Waukesha is a large suburban city, of about seventy-thousand, in a prosperous suburban county, of about four-hundred thousand. By ordinary estimation, the residents of the city and county should have no difficulties with basic utilities and infrastructure.
And yet, Waukesha has a water supply problem:
Waukesha does not have an adequate supply of water that is fit to drink, due to radium contamination of deep groundwater supplies; and all the city’s water supply options outside the Great Lakes basin would have adverse effects on wetlands, streams and inland lakes.
To remedy this problem Waukesha is seeking water from the Great Lakes, but that request is controversial (as it’s a diversion of supplies there), and Waukesha’s request has thus far been granted only in part:
The City of Waukesha’s request for more than 10 million gallons a day of Lake Michigan water was cut substantially by representatives of Great Lakes states and provinces meeting Friday in Chicago.
Waukesha’s plan to pump up to an average of 10.1 million gallons a day by midcentury will be trimmed to an average of 8.2 million gallons a day after the Great Lakes officials removed portions of three neighboring communities from a future water service area to receive lake water, as a condition of the regional group’s acceptance of the request.
See, Great Lakes officials trim Waukesha’s water request @ Journal Sentinel.
That a growing population will need more water is unsurprising; that’s not, however, the full cause of Waukesha’s need.

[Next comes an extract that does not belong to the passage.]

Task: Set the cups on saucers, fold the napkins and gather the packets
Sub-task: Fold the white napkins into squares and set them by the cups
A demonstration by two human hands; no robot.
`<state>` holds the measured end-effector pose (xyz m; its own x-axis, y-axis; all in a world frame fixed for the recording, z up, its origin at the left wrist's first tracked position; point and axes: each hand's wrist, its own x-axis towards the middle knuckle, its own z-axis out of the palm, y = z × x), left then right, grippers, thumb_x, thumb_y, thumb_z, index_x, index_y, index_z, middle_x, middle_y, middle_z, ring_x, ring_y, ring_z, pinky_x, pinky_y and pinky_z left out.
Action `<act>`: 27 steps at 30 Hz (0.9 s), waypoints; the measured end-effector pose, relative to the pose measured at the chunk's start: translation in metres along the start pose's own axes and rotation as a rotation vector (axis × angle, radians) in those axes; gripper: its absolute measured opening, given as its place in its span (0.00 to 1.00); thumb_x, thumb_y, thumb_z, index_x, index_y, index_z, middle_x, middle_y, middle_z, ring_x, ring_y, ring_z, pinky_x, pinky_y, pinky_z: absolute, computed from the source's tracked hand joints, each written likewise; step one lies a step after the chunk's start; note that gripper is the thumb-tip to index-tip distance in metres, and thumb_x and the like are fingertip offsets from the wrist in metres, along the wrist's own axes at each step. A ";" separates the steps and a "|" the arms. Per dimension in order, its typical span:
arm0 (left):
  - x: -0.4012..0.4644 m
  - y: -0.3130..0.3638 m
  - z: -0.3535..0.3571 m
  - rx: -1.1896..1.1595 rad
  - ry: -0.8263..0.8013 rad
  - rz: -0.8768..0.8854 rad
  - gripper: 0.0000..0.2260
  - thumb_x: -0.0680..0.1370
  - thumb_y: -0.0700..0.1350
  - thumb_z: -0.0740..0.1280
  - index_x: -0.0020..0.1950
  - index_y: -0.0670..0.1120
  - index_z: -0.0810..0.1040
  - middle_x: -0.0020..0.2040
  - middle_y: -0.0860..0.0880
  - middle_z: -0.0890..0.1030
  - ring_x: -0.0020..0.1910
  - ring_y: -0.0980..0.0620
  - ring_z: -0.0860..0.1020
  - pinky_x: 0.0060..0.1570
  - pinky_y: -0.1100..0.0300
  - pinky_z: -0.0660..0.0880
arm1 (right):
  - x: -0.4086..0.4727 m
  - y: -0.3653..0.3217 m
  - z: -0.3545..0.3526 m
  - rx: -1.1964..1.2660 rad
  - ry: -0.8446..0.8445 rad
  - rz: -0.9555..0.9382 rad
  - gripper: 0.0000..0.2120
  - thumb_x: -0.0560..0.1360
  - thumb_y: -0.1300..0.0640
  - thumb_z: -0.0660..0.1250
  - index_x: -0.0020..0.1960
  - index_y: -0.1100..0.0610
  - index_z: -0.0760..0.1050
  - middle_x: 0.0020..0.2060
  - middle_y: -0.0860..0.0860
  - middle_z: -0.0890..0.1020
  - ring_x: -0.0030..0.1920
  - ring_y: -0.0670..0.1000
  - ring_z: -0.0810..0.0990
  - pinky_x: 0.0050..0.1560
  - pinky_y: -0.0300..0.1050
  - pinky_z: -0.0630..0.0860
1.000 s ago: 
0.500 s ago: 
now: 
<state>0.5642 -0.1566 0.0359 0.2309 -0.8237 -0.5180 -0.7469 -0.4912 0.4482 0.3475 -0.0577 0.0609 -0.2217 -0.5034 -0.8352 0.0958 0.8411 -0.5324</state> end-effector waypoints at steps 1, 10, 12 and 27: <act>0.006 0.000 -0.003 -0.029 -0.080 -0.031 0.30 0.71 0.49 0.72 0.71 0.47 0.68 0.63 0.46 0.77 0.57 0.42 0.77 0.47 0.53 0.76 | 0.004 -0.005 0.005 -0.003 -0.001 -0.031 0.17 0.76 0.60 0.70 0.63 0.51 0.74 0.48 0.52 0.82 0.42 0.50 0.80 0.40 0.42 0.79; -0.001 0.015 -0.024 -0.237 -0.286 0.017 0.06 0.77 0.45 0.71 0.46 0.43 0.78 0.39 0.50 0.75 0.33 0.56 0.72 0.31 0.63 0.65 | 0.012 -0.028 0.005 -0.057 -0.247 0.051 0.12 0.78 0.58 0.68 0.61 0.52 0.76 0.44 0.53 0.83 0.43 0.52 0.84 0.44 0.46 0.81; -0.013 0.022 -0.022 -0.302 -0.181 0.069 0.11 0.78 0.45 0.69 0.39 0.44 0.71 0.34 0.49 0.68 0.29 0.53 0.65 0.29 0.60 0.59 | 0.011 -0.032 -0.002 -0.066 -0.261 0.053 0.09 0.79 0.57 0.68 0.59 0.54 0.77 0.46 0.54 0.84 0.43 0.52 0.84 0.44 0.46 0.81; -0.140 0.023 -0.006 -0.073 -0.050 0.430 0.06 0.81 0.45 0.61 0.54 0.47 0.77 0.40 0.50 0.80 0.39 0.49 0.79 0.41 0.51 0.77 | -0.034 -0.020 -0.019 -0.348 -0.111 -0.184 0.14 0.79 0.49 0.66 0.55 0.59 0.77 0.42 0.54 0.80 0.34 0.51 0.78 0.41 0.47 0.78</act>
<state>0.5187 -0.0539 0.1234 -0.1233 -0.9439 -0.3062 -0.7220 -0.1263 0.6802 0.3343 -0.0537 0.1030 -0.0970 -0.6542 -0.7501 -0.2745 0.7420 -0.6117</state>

It’s that some of her existing supplies are no longer suitable for human consumption. One might have expected that more people would require more water. What’s unexpected is that, in a prosperous county, with a prosperous county seat, in the most developed part of the state, parts of the water supply might be contaminated, and therefore unusable to the county’s residents.
If someone has said the same about a distant and impoverished place, on the other side of the world, the claim might have been more predictable (if no less unfortunate for those involved).
Yet, it’s here, in a developed, advanced place, that these inadequacies are present. (The only advantage in this is that we have the wealth and technology to identify health hazards more easily than many societies.)
We think, often rightly, that we live in robust and safe conditions. That’s often true, but less true than we might like: damage to the natural environment is easier to bring about than we might think (or wish).
It’s a mistake – and concerning water an expensive one – to overlook the risks to the environment that may develop even in the most prosperous places.